Use case · Updated 2026-06-02
Research & intelligence workflows
The same harness that refactors code can run structured research: retrieve from memory and vault, search and fetch the public web, fan out sub-agents per angle, and write linked briefs — with citations and artifacts kept on disk.
Retrieval order the harness enforces
For knowledge tasks the system prompt defaults to: memory_query or recall_relevant → vault_search / vault_read → web_search and parallel web_fetch. That prevents skipping your own notes when answering “what did we decide about X?”
web_fetch uses readability extraction when AGENT_WEB_READABILITY is on, with timeouts and bot-wall retries. There is no separate web_research tool — the model composes search plus multiple fetches, which maps well to “gather five sources, compare claims.”

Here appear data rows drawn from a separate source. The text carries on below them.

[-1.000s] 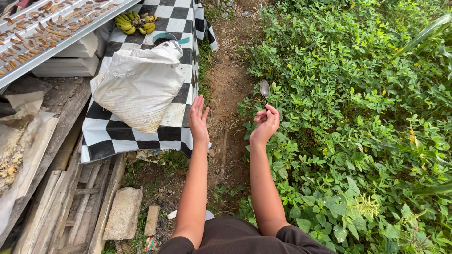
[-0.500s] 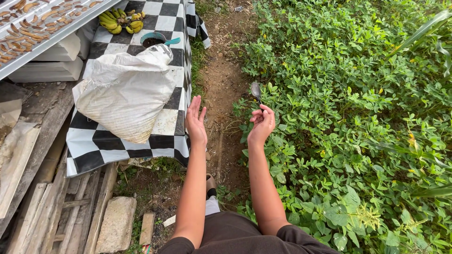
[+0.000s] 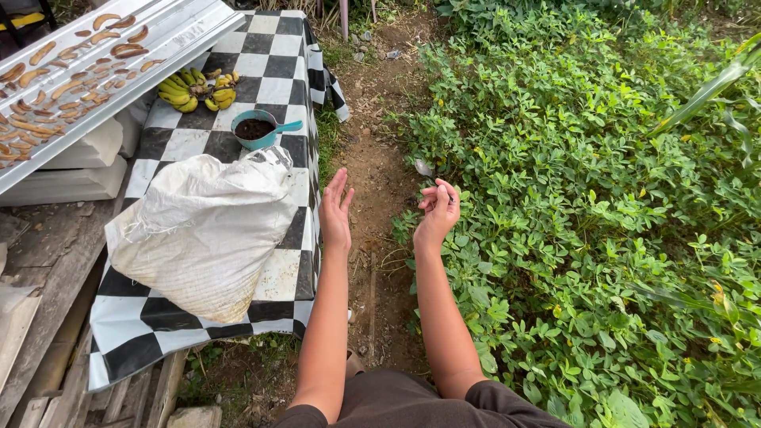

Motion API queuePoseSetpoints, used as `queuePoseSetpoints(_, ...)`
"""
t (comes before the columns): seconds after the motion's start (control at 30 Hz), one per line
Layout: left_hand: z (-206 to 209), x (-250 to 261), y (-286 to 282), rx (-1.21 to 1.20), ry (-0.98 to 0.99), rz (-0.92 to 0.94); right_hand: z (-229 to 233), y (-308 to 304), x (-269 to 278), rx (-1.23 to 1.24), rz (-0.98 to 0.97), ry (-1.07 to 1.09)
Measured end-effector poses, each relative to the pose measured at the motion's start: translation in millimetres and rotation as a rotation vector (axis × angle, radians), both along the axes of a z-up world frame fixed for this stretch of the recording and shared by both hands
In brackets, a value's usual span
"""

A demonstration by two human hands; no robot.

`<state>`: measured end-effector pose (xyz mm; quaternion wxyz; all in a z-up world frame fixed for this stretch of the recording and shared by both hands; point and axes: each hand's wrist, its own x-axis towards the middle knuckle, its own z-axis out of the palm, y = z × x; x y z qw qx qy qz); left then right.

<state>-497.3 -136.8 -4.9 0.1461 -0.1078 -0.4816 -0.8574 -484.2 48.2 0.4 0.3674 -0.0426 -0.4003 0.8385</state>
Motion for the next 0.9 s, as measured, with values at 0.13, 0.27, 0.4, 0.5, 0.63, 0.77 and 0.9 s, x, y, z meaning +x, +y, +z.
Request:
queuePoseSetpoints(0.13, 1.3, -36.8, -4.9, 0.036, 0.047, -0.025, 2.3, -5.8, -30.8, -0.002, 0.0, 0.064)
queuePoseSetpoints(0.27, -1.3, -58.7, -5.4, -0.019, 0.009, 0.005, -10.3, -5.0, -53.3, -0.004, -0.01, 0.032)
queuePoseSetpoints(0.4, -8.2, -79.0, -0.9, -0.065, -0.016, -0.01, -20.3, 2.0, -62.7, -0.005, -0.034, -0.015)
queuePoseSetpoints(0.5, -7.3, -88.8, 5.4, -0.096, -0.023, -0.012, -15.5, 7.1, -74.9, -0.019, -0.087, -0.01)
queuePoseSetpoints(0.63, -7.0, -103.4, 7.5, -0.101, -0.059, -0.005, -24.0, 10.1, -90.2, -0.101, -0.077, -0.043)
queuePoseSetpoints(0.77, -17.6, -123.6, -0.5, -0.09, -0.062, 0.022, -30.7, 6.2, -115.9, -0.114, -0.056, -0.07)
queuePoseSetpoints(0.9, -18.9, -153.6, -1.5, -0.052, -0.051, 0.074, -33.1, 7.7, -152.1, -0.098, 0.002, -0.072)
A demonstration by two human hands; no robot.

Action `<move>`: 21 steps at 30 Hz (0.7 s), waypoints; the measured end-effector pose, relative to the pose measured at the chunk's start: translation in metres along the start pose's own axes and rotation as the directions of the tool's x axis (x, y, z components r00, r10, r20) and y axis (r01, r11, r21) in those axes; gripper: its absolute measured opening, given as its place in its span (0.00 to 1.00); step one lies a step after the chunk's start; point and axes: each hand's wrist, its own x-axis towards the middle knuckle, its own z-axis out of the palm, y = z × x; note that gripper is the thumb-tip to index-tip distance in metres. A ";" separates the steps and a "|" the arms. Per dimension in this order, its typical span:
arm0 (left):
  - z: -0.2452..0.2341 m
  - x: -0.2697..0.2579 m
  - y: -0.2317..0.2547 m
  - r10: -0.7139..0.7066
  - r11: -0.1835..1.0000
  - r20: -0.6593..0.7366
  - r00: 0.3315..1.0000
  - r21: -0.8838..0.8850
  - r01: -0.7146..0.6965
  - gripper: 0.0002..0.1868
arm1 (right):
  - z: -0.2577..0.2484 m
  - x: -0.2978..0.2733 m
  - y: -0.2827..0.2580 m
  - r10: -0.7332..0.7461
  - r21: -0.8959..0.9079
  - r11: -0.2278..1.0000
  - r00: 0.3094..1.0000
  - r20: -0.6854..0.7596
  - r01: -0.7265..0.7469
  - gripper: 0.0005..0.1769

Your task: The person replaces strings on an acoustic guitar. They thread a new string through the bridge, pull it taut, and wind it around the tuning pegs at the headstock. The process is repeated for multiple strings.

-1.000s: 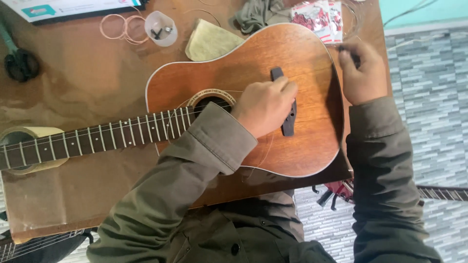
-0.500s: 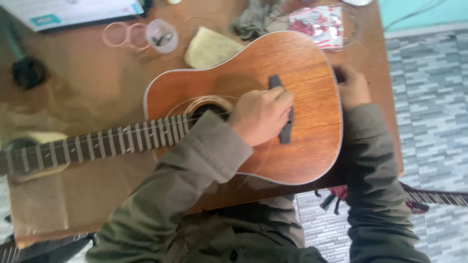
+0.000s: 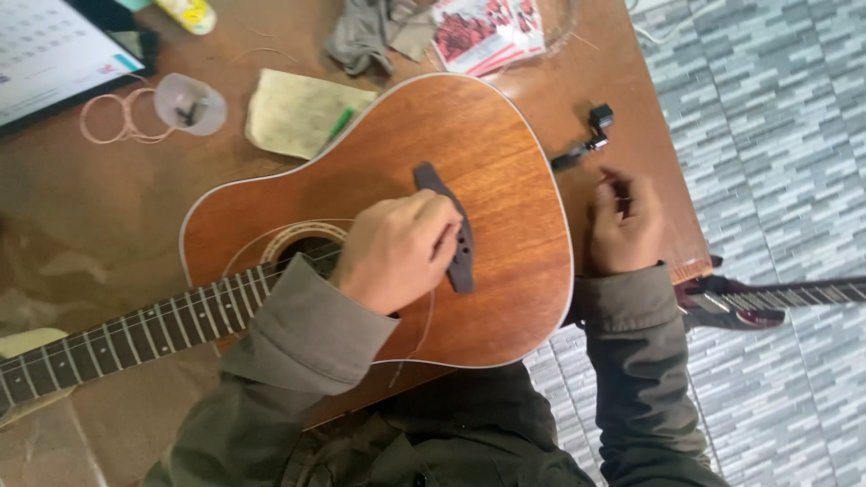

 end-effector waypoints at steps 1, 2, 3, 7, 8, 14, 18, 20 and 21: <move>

Parallelism without losing control
- spawn_agent — fork a child harness with a focused prompt (e.g. “only fetch SEC filings”).
- wait_for_agents / list_agents — coordinate batches.
- share_agent_context / read_agent_context — SharedMemoryBus keys for handoffs.
- dispatch_graph — intra-round DAG when tools depend on each other.
- synthesis_run — cross-domain synthesis sub-agent when angles must merge.
Dynamic workflows for multi-phase reports
plan_workflow builds a WorkflowSpec: phases, tasks per phase, optional adversarial review, verify gates (run_tests, run_lint, or critic). run_workflow executes waves of forkChild() agents, stores every raw result in .agent_workflows/<runId>/ (BM25-queryable via query_workflow), and injects only distilled phase summaries into the parent — so the parent context holds an executive report, not fifty full web pages.
Intent inference sets workflowSuitable when the user task fans into many independent sub-tasks (audits, multi-source research, cross-checked comparisons). The harness can auto-activate the workflow family so the model does not fall back to ad-hoc spawn loops.
Outputs researchers actually keep
Long briefs belong in vault_write with [[wikilinks]] and typed frontmatter (note, fact, episode). Short durable claims use remember({ scope: "workspace" }). extract_structured pulls JSON from messy HTML. The document engine (doc_* tools) can compile slides or PDFs when AGENT_DOC_ENGINE is on.
Large fetch bodies distill to .agent_artifacts/ pointers in context — the model re-reads via read_artifact instead of repeating megabytes each round.
Example research prompt
“Research competitors for X. Phase 1: official docs and pricing pages. Phase 2: engineering blog posts and GitHub issues. Phase 3: synthesize risks and opportunities; vault_write an executive summary with links; remember three atomic facts.”
Activate web + memory_advanced families, set AGENT_EFFORT=high for thorough deliverables, and optionally enable workflows for phase boundaries.
FAQ
Common questions
Is this a replacement for dedicated OSINT platforms?
Liminal is a general agent harness. It excels at customizable, auditable research pipelines you define — not at proprietary intel feeds or classified workflows.